What this task involves: As you reproduce every line below, keep it exactly as written and leave out the images.

START Raw data

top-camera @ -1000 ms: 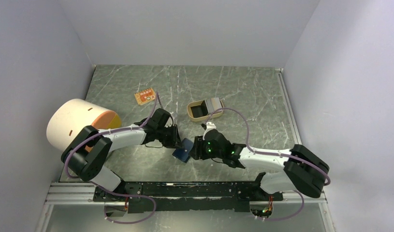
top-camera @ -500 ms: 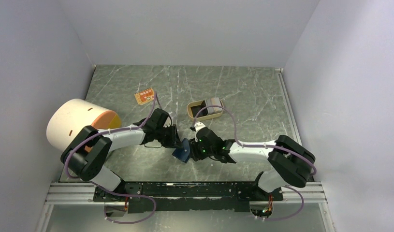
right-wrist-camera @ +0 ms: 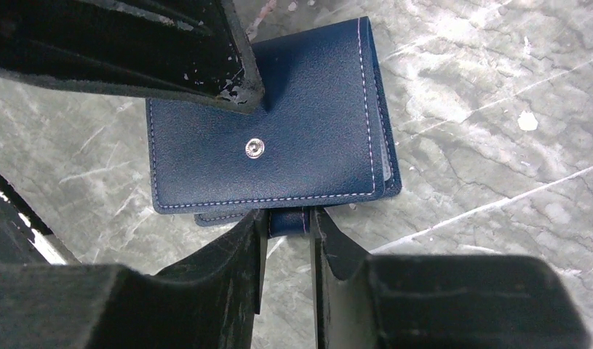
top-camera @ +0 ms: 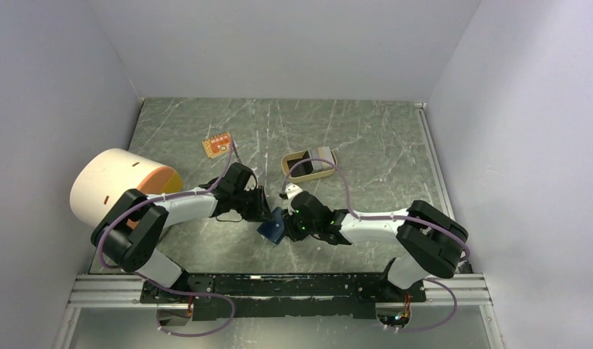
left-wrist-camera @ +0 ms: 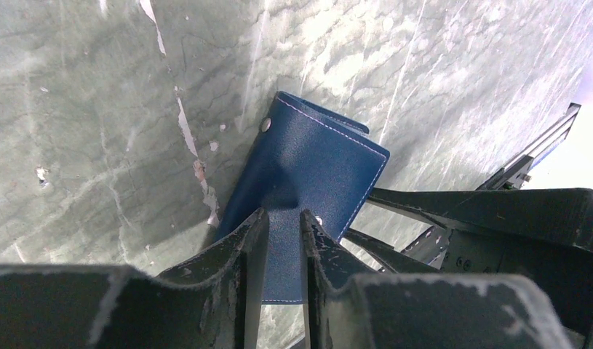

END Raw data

Exercise answer:
top-camera @ -1000 ms: 
top-camera @ -500 ms: 
right-wrist-camera @ +0 ms: 
top-camera @ +0 ms: 
left-wrist-camera @ +0 ms: 

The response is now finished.